* _TASK TO CARRY OUT_
Repeat the listing beneath this line exactly, keeping every character.

* _DATASET EXCERPT_
○ ○ ○ ○
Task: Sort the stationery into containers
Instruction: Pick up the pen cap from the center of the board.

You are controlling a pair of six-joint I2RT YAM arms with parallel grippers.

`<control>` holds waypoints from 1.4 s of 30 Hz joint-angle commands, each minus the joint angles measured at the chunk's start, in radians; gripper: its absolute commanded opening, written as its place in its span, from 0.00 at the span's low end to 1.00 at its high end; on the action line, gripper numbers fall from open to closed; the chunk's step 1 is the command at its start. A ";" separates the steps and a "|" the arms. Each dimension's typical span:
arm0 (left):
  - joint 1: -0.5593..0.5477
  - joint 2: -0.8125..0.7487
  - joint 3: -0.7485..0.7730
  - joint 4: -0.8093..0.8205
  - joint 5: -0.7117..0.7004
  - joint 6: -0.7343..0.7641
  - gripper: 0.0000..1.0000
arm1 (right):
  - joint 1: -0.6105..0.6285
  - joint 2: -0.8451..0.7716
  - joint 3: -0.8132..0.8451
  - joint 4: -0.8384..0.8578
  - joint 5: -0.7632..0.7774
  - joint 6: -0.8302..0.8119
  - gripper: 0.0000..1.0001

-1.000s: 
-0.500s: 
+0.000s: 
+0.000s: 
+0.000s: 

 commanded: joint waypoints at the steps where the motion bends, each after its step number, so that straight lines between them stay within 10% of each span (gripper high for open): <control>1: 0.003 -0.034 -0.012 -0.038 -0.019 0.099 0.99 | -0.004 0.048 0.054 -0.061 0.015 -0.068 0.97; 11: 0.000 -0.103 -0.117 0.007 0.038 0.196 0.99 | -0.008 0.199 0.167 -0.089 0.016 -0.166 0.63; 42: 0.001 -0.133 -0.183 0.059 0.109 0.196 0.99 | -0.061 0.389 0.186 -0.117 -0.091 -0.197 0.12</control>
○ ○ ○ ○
* _TASK ANSWER_
Task: Sort the stationery into containers
Instruction: Pick up the pen cap from the center of the board.

You are controlling a pair of six-joint I2RT YAM arms with parallel grippers.

`<control>` holds waypoints from 1.4 s of 30 Hz joint-angle commands, each minus the joint angles measured at the chunk's start, in radians; gripper: its absolute commanded opening, written as its place in its span, from 0.00 at the span's low end to 1.00 at its high end; on the action line, gripper numbers fall from open to closed; the chunk's step 1 is the command at its start. A ";" separates the steps and a "|" the arms. Each dimension's typical span:
arm0 (left):
  - joint 1: -0.5593..0.5477
  - joint 2: -0.8125..0.7487
  - joint 3: -0.7485..0.7730
  - joint 4: -0.8093..0.8205
  - joint 5: -0.7117..0.7004
  - joint 6: -0.7343..0.7641
  - gripper: 0.0000..1.0000
arm1 (right):
  - joint 1: -0.6105..0.6285
  - joint 2: -0.8451..0.7716
  - joint 3: -0.8132..0.8451
  - joint 4: -0.8384..0.8578
  - joint 5: -0.7632..0.7774
  - joint 6: -0.8302..0.8119
  - gripper: 0.0000..1.0001

-1.000s: 
-0.500s: 
+0.000s: 
+0.000s: 
+0.000s: 

 commanded: joint waypoints at the steps where the motion bends, each after its step number, so that straight lines between them stay within 10% of each span (gripper high for open): <control>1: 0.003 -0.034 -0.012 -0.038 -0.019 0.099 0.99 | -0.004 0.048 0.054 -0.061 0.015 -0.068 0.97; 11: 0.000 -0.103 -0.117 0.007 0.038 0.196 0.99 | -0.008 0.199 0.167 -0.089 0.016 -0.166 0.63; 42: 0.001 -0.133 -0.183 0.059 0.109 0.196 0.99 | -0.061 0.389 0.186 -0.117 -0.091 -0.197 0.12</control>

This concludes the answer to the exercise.